Intel last night beat Wall Street estimates for third-quarter revenue and profit and raised its full-year revenue forecast.
The chipmaker's results were powered by sales to data centres and easing concerns about slowing demand during the US-China trade war.
The results came as a relief to the industry after dour forecasts from major chipmakers Texas Instruments and Xilinx earlier this week.
After years of acquisitions outside its core area of processing chips under previous leaders, Intel under chief executive Bob Swan has reined in spending, slowing investments in areas like memory chips and shedding struggling businesses.
Intel, based in California, has doubled down on its core markets such as personal computers and data centres, both of which beat analysts' third-quarter expectations.
Its chief financial officer George Davis said Intel anticipated most of the year's data centre spending would come in the second half because many customers bought chips in 2018 and took time to install them.

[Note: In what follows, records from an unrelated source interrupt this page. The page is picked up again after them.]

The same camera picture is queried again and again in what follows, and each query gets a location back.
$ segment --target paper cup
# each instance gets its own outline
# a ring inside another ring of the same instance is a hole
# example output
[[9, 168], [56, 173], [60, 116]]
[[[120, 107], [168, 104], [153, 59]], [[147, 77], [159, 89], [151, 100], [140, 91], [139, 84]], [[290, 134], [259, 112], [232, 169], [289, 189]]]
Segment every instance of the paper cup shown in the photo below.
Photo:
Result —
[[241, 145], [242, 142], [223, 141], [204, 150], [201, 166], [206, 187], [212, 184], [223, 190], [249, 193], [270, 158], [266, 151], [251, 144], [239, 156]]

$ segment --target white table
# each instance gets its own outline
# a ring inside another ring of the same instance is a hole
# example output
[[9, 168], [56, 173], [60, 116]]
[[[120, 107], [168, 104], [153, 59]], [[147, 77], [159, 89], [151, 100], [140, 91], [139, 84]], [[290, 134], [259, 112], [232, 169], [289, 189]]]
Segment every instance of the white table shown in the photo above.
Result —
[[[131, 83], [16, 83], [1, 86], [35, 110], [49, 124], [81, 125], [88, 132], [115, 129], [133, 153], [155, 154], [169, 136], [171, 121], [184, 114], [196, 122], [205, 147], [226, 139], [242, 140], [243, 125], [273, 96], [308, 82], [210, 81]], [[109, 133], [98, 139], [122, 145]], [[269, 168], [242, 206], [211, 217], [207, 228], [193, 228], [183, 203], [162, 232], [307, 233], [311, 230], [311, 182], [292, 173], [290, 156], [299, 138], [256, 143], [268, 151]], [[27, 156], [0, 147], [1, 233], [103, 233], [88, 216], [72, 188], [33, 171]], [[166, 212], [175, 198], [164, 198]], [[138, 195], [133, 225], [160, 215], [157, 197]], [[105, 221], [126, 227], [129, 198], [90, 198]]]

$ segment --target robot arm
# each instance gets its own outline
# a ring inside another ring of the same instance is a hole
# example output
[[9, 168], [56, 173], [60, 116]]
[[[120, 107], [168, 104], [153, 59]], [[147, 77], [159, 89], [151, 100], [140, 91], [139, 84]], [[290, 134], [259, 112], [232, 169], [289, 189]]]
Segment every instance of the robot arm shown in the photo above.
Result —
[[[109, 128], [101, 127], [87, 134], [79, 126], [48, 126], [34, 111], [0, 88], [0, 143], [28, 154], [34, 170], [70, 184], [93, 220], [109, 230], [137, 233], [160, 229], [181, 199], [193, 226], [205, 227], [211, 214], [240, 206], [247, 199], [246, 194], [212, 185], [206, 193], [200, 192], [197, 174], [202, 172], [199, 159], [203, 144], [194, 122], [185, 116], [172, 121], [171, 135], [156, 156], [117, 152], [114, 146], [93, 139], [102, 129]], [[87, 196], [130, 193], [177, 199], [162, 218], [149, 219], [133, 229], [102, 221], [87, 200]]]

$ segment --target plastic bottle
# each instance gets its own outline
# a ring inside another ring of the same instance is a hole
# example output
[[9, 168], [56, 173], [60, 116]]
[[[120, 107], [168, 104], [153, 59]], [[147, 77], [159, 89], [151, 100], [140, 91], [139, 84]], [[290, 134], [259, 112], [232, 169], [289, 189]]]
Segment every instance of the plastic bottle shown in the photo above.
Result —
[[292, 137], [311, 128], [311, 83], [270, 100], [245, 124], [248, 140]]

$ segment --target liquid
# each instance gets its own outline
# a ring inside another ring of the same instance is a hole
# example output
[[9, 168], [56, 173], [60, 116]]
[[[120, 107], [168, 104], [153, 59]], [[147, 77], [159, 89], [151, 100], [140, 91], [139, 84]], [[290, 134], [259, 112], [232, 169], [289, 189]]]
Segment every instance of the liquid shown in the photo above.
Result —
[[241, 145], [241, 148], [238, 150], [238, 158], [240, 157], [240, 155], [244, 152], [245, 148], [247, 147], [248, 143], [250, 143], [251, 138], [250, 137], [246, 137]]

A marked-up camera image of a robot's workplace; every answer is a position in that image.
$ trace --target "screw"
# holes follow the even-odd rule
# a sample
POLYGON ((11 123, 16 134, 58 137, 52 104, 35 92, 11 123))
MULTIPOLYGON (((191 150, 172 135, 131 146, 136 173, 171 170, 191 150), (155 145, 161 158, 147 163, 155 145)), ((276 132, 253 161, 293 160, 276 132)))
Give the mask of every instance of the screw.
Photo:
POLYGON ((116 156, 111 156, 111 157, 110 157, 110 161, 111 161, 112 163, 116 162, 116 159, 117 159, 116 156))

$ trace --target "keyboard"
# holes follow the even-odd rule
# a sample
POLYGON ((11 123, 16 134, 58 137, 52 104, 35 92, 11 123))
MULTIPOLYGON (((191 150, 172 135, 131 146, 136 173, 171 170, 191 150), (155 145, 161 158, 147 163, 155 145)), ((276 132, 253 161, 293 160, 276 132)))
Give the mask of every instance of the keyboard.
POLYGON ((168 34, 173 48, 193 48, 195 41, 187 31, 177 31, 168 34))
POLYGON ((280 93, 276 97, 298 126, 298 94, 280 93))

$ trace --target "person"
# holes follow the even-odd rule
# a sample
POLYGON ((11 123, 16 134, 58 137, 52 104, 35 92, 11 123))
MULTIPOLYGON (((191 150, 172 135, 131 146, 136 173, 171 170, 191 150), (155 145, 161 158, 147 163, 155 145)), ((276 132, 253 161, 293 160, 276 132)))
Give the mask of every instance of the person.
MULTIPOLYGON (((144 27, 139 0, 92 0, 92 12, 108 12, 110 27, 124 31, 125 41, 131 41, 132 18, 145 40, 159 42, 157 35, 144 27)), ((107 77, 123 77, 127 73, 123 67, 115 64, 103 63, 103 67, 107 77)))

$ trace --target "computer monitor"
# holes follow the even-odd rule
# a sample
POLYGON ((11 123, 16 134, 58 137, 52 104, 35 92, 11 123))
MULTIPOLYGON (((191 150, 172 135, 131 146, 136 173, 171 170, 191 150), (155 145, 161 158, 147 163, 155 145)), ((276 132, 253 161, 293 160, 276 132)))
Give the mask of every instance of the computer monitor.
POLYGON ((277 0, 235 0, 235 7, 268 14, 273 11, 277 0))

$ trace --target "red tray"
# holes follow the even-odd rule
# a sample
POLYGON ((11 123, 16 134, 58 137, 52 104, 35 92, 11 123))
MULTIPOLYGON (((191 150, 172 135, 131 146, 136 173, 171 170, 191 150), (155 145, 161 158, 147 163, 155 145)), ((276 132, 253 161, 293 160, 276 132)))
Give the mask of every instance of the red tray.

"Data centre came back much more strongly than even we anticipated this quarter," Davis said in an interview. "Cloud customers actually grew year over year, and last year was an extraordinary year."
Intel has also been contending with a US-China trade war that led to tariffs on its chips.
About $200m of Intel's third-quarter revenue came from Chinese data centre owners purchasing chips sooner than they otherwise would have, likely out of trade concerns, Davis said.
But analysts said they suspected much more of Intel's results were driven by sped-up buying because of tariffs and that could slow sales during the fourth quarter of 2019 and first quarter of 2020.
"We think this could result in the supply chain inventory digestion" as Intel's customers work through the chips they have bought, they added.
Intel, which is racing against rival Taiwan Semiconductor Manufacturing Co to make smaller chips, said the move to the newer process, called 10-nanometer, was on track and it would have its next-generation, 7-nanometer, chips by 2021.
Bob Swan also said Intel was "well down the engineering path" for even more advanced 5-nanometer chips.
Revenue in Intel's client computing business, which caters to PC makers and is the biggest contributor to sales, fell 5% to $9.7 billion, but still beat FactSet estimates of $9.60 billion.
Davis said revenue could have been higher but Intel was unable to make enough chips for entry-level PCs.